Chapter 5: The Young

- Ezell Blair Jr., Stokely Carmichael, Lucy Thornton, and Jean Wheeler
- Jackson State College Students
- Tougaloo College Students
- Stephen Wright
- Ruth Turner
- Stokely Carmichael

Not used in the book:
- Carroll Barber
- Wiley A. Branton
- Bridgeport Men
- Will D. Campbell
- Septima Poinsette Clark
- Dan W. Dodson
- Milton Galamison
- Richard Gunn
- Vernon Jordan
- Montgomery Wordsworth King
- James Lawson
- William Stuart Nelson
- Gloria Richardson
- Kelly Miller Smith
- William Stringfellow
- Avon Williams
- Andrew Young

The original interviews are archived at the Louie B. Nunn Center for Oral History at the University of Kentucky and Yale University Libraries.
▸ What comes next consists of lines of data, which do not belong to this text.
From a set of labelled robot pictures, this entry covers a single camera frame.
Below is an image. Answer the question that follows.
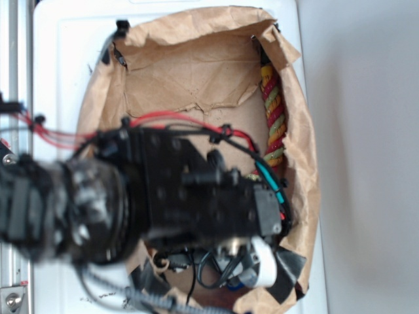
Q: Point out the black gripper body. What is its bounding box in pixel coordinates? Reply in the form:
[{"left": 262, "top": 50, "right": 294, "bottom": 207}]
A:
[{"left": 131, "top": 128, "right": 283, "bottom": 249}]

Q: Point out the white padded gripper finger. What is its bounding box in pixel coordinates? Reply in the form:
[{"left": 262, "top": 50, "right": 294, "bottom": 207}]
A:
[{"left": 251, "top": 236, "right": 278, "bottom": 288}]

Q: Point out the blue plastic bottle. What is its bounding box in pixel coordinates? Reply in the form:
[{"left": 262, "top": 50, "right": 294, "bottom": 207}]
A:
[{"left": 226, "top": 277, "right": 245, "bottom": 291}]

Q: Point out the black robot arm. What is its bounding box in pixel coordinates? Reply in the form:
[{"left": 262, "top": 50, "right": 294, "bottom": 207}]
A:
[{"left": 1, "top": 126, "right": 292, "bottom": 265}]

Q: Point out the brown paper bag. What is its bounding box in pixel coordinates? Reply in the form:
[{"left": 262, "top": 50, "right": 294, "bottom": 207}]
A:
[{"left": 77, "top": 6, "right": 320, "bottom": 313}]

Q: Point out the grey braided cable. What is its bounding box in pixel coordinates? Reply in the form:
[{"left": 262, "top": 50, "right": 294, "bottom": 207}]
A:
[{"left": 78, "top": 261, "right": 217, "bottom": 314}]

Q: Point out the multicoloured twisted rope toy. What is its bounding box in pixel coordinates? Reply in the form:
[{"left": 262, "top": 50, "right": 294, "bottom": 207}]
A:
[{"left": 261, "top": 64, "right": 287, "bottom": 169}]

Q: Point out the red wire bundle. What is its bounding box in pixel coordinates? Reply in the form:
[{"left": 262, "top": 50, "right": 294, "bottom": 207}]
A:
[{"left": 18, "top": 103, "right": 263, "bottom": 156}]

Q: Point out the silver corner bracket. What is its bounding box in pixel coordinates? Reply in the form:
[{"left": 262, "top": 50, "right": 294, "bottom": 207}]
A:
[{"left": 1, "top": 286, "right": 29, "bottom": 314}]

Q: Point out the aluminium frame rail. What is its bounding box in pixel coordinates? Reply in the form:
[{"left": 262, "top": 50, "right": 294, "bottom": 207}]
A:
[{"left": 1, "top": 1, "right": 33, "bottom": 313}]

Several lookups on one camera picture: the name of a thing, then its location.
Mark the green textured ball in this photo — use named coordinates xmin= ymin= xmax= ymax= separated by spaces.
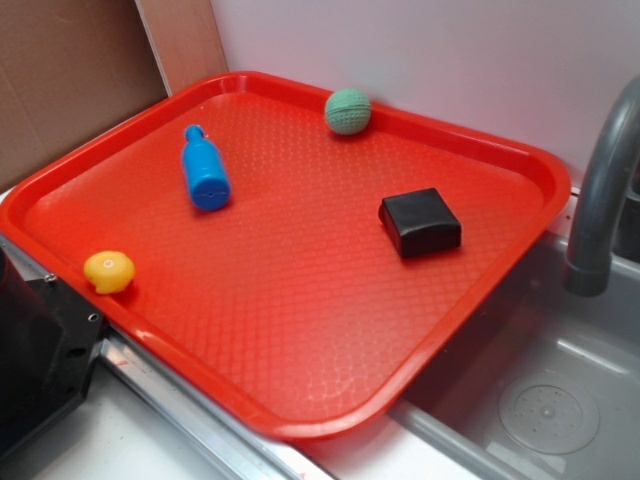
xmin=324 ymin=88 xmax=372 ymax=135

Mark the red plastic tray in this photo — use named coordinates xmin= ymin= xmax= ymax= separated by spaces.
xmin=1 ymin=72 xmax=571 ymax=440

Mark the black rectangular block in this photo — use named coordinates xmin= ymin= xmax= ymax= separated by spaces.
xmin=378 ymin=188 xmax=462 ymax=259

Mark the blue plastic toy bottle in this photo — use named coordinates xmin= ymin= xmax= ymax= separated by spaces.
xmin=182 ymin=125 xmax=231 ymax=211

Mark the yellow rubber duck toy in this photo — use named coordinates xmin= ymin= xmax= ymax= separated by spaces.
xmin=83 ymin=251 xmax=136 ymax=294

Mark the grey plastic sink basin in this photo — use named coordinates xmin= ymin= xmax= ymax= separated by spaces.
xmin=384 ymin=227 xmax=640 ymax=480

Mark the grey toy sink faucet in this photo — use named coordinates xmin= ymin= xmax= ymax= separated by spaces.
xmin=563 ymin=77 xmax=639 ymax=297

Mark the brown cardboard panel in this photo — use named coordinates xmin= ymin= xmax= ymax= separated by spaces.
xmin=1 ymin=1 xmax=227 ymax=191

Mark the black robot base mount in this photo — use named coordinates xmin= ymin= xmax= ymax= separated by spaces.
xmin=1 ymin=253 xmax=106 ymax=460

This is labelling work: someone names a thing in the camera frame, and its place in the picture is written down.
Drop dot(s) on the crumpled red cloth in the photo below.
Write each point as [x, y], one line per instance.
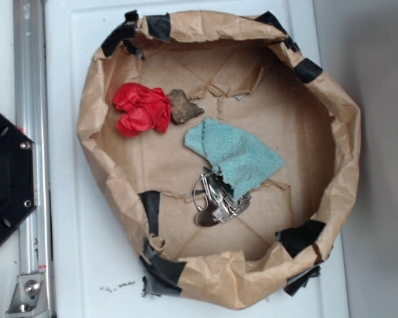
[143, 109]

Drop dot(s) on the aluminium frame rail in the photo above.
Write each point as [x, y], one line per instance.
[35, 233]

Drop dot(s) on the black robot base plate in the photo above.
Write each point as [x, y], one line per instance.
[17, 196]

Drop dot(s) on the aluminium corner bracket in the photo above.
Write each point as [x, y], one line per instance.
[29, 298]

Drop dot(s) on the brown rock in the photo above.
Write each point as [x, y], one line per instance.
[182, 108]

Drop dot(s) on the brown paper bag bin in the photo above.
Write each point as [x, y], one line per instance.
[250, 74]

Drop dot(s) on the blue terry cloth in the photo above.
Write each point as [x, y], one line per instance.
[242, 160]

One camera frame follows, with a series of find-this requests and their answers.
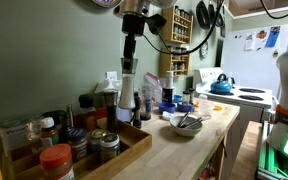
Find orange lid spice jar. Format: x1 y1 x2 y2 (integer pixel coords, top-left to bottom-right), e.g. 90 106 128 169
39 143 75 180

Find white cap brown bottle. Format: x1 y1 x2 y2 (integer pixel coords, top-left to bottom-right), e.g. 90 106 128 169
38 117 60 149

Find white electric stove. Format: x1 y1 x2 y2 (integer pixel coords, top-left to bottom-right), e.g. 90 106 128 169
193 67 274 180

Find green lit robot base platform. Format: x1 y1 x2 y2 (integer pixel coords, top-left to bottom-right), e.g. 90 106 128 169
255 121 288 180

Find black burner coil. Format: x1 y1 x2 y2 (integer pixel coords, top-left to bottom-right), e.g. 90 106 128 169
238 94 265 102
238 87 267 94

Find small glass shaker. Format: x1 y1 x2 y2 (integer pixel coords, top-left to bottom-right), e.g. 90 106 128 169
182 90 191 105
188 87 196 104

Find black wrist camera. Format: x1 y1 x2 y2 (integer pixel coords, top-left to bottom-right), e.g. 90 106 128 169
145 13 168 36

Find white refrigerator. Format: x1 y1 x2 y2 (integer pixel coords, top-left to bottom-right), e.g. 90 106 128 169
221 22 288 101

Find white napkin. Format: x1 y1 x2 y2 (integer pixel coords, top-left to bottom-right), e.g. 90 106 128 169
161 110 176 121

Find decorative wall plate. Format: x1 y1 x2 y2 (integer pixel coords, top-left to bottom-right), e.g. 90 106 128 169
91 0 123 9

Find wooden kitchen cart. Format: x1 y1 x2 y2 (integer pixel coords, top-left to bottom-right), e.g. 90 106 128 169
110 99 242 180

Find metal whisk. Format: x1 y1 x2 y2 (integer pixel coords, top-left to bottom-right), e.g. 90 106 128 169
183 114 213 129

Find gold lid glass jar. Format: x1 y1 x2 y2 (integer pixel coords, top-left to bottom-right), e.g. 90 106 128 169
88 129 108 154

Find white salt cellar steel top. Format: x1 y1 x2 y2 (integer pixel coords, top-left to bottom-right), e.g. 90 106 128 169
118 57 139 110

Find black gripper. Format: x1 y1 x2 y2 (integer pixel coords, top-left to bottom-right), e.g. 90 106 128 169
121 13 147 71

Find black pepper mill steel top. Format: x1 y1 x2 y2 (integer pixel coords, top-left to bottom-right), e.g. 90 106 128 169
102 89 119 134

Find black cap dark bottle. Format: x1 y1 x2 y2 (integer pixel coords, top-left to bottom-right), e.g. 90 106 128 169
78 93 98 133

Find blue lid spice jar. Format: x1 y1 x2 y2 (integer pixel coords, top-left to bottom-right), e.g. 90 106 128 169
67 128 88 163

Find white paper sheet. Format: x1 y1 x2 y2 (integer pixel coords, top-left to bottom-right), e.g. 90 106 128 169
244 32 256 51

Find white lid spice jar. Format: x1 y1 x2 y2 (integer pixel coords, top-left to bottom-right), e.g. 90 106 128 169
99 133 122 164

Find black hanging pan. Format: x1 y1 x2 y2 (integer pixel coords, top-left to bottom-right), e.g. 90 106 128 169
195 0 212 30
215 11 226 28
207 0 217 24

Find red box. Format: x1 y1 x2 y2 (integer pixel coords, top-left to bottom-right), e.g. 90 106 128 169
95 106 108 122

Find black lid jar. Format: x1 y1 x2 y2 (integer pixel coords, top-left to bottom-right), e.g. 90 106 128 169
43 109 68 134

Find wooden spice rack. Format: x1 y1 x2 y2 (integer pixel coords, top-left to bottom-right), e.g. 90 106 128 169
159 45 190 78
160 3 194 45

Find white printed box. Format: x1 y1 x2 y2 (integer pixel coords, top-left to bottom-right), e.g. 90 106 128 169
0 119 32 151

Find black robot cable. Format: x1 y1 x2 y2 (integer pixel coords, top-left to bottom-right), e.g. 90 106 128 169
142 0 288 56

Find blue paper sheet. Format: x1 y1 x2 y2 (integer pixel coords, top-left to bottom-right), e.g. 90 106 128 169
265 25 282 48

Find clear plastic zip bag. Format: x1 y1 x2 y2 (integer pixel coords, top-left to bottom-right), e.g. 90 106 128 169
141 72 165 108

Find colourful paper sheet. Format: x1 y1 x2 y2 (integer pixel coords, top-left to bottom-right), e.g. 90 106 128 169
255 29 268 51

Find tall glass jar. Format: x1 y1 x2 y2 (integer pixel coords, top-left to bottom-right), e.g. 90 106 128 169
139 84 153 122

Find blue kettle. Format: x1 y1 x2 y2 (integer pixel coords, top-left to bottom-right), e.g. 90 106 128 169
210 73 234 95

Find wooden spice tray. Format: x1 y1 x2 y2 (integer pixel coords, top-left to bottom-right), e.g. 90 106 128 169
3 114 153 180

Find clear glass jar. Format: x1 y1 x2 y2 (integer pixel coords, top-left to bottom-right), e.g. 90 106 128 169
25 116 45 141

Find thin steel bottle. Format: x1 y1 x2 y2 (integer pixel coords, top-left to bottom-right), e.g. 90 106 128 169
65 104 75 129

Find crumpled white plastic bag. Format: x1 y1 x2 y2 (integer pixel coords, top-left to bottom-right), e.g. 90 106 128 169
93 78 125 98

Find white ceramic bowl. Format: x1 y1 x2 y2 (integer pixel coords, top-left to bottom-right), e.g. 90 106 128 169
169 114 204 138

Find metal tongs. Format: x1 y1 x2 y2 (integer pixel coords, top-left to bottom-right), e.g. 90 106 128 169
177 110 192 129

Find white wall outlet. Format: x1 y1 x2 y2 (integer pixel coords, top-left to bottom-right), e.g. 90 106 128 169
105 71 118 82

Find small black pepper shaker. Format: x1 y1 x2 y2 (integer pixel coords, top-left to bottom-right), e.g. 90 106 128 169
132 91 143 129

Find blue bowl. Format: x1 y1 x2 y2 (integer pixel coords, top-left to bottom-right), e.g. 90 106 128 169
176 102 195 113
158 101 177 115

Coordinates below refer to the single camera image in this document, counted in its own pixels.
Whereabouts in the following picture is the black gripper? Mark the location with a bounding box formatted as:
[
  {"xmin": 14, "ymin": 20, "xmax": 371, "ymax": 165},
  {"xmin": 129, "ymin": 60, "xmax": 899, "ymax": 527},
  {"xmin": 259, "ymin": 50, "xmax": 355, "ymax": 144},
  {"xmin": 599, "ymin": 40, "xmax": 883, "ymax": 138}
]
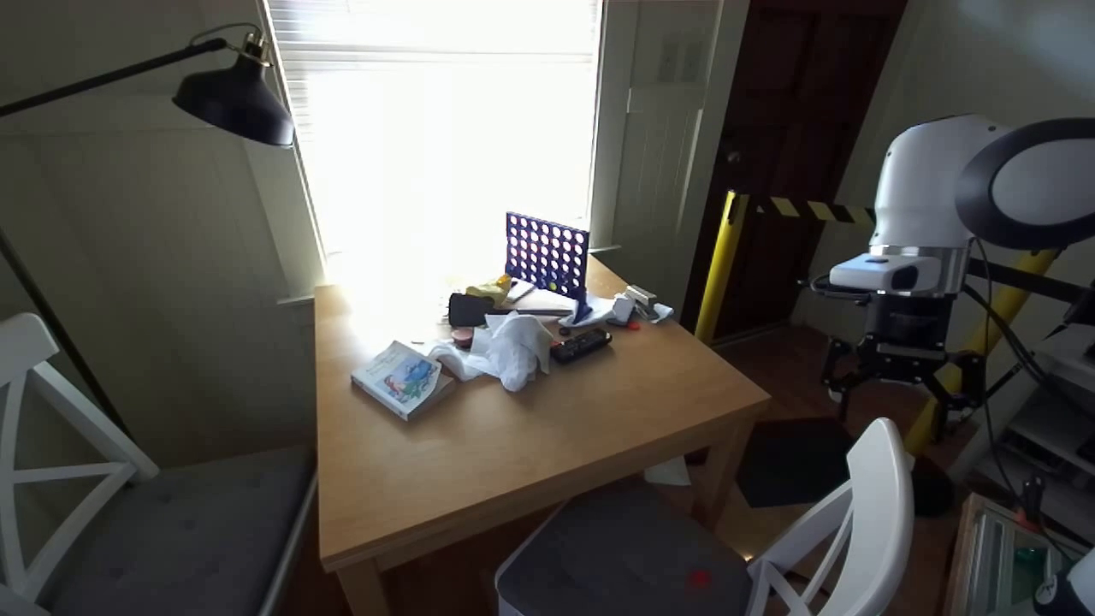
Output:
[{"xmin": 822, "ymin": 292, "xmax": 985, "ymax": 416}]

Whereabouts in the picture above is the white wooden chair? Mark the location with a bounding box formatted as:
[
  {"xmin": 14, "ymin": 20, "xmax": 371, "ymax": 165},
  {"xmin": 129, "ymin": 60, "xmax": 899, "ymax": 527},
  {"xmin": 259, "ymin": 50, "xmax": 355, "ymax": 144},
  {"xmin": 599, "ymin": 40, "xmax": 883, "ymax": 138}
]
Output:
[
  {"xmin": 0, "ymin": 308, "xmax": 323, "ymax": 616},
  {"xmin": 745, "ymin": 415, "xmax": 920, "ymax": 616}
]

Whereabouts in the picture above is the black floor mat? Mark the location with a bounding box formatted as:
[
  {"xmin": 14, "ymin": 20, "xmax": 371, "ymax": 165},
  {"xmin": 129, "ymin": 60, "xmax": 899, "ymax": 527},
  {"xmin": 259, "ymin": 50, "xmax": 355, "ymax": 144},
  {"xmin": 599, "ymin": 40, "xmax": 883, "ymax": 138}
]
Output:
[{"xmin": 732, "ymin": 416, "xmax": 859, "ymax": 510}]

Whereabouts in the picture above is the white shelf unit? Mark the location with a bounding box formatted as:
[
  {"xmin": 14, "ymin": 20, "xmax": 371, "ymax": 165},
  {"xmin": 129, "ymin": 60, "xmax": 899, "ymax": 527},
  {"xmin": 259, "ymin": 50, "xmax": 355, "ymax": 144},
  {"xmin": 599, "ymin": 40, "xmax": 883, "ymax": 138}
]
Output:
[{"xmin": 1004, "ymin": 322, "xmax": 1095, "ymax": 542}]

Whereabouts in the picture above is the black yellow hazard tape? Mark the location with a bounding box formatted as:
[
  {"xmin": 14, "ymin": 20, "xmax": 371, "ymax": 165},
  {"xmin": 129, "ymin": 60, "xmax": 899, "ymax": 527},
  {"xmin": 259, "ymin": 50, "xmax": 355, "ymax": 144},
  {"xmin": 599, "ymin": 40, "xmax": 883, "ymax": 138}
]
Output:
[{"xmin": 741, "ymin": 190, "xmax": 879, "ymax": 228}]

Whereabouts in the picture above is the robot stand table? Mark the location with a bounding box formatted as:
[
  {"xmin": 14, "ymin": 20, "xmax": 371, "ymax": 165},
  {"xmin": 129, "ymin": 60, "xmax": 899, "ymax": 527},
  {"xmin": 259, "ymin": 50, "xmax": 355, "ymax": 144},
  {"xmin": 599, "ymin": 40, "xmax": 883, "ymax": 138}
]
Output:
[{"xmin": 939, "ymin": 490, "xmax": 1095, "ymax": 616}]

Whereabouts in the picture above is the small white box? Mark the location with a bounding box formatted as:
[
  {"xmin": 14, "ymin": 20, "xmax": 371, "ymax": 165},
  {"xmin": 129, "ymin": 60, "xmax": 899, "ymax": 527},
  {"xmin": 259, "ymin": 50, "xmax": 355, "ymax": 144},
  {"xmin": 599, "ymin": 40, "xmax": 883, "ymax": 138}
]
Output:
[{"xmin": 602, "ymin": 287, "xmax": 644, "ymax": 330}]

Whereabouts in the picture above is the dark wooden door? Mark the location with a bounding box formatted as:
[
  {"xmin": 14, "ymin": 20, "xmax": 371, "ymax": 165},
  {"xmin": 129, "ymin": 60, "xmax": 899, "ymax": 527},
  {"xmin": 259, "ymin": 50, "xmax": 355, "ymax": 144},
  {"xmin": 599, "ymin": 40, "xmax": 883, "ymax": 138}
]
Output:
[{"xmin": 680, "ymin": 0, "xmax": 912, "ymax": 338}]

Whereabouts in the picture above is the black remote control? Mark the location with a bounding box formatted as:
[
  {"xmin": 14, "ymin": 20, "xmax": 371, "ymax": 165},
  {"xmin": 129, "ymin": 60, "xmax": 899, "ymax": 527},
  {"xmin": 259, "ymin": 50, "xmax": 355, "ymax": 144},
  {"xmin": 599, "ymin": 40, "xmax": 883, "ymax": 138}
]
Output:
[{"xmin": 547, "ymin": 326, "xmax": 618, "ymax": 365}]

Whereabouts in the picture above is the grey tufted seat cushion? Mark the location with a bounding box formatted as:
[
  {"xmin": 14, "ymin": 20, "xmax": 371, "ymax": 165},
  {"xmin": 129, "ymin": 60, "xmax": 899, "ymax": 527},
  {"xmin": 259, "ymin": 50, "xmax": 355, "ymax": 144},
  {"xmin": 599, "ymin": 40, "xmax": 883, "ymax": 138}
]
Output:
[
  {"xmin": 494, "ymin": 484, "xmax": 758, "ymax": 616},
  {"xmin": 44, "ymin": 443, "xmax": 320, "ymax": 616}
]

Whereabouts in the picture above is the white notepad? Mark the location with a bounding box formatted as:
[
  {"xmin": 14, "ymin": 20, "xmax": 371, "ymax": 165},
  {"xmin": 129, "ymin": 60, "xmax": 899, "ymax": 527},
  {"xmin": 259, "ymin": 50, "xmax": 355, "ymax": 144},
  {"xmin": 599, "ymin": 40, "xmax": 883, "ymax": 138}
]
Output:
[{"xmin": 511, "ymin": 283, "xmax": 579, "ymax": 317}]

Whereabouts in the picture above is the blue connect four game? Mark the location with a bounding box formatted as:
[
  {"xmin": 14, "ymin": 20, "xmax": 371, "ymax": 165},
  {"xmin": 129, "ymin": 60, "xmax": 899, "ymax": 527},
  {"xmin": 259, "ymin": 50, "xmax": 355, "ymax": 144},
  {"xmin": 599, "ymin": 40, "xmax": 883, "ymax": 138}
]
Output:
[{"xmin": 504, "ymin": 208, "xmax": 595, "ymax": 326}]

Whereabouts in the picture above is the light wooden table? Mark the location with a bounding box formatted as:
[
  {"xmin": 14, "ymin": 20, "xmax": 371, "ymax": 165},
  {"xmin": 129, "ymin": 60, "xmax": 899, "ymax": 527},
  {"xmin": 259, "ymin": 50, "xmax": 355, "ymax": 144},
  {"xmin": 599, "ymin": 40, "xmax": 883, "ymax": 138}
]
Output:
[{"xmin": 311, "ymin": 258, "xmax": 773, "ymax": 616}]

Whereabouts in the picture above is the white crumpled cloth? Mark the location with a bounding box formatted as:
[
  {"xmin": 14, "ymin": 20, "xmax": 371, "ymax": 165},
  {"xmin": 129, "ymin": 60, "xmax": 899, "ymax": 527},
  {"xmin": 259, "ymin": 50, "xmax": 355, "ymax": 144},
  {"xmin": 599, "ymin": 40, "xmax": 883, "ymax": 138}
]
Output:
[{"xmin": 431, "ymin": 310, "xmax": 557, "ymax": 397}]

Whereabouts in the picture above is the black wallet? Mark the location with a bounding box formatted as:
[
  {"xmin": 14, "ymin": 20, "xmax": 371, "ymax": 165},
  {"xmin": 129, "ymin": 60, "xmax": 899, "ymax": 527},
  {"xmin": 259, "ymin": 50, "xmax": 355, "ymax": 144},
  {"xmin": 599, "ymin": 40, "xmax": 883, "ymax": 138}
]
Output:
[{"xmin": 446, "ymin": 292, "xmax": 494, "ymax": 331}]

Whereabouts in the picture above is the blue white packet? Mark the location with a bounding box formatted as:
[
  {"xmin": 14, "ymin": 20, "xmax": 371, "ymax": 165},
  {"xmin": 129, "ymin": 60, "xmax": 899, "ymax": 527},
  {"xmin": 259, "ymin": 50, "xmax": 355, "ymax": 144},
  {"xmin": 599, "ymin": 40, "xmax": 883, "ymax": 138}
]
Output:
[{"xmin": 348, "ymin": 336, "xmax": 457, "ymax": 425}]

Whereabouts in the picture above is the bright window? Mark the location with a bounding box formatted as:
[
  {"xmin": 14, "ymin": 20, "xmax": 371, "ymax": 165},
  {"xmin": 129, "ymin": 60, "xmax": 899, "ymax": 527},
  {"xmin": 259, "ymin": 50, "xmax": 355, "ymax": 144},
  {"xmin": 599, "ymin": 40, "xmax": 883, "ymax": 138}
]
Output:
[{"xmin": 265, "ymin": 0, "xmax": 607, "ymax": 302}]

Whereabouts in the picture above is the black floor lamp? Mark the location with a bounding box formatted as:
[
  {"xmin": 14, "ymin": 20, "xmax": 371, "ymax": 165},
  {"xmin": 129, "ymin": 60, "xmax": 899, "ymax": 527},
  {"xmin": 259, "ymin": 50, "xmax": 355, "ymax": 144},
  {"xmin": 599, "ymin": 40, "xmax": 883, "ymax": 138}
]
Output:
[{"xmin": 0, "ymin": 20, "xmax": 297, "ymax": 425}]

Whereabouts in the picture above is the black cable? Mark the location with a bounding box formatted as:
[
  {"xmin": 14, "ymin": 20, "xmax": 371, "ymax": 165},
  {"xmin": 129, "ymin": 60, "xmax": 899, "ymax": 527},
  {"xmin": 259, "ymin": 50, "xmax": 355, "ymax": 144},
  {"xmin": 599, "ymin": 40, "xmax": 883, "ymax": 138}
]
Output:
[{"xmin": 962, "ymin": 233, "xmax": 1095, "ymax": 457}]

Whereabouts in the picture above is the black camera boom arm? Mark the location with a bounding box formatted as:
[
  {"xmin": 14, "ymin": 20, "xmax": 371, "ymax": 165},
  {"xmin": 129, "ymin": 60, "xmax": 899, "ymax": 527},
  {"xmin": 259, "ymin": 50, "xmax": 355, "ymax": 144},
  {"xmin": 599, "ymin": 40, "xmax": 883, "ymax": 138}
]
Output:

The Nunn Center provides online access to the interviews, which are searchable and streaming using an innovative system called OHMS (Oral History Metadata Synchronizer), which provides word level searches that are synchronized to the audio. Not all of the interviews made it directly into Warren's book. The original audiotapes, which are archived by the Nunn Center and Yale University Libraries, and materials for Who Speaks for the Negro? also contained interviews with the following people. The audio and transcripts for these, as well as full interviews from the persons mentioned above, are available at the Nunn Center, as well as in the online digital exhibit Who Speaks for the Negro? Digital Archive of the Robert Penn Warren Center for the Humanities and the Jean and Alexander Heard Libraries at Vanderbilt University. A digital exhibit The Robert Penn Warren Oral History Archive is a digital exhibit that combines the oral history interviews conducted for Who Speaks for the Negro? with oral history interviews conducted with Robert Penn Warren who reflects on changes in his perceptions of segregation over time. Warren reflects on segregation and the Civil Rights Movement in his Nunn Center oral history interview conducted on May 4, 1980.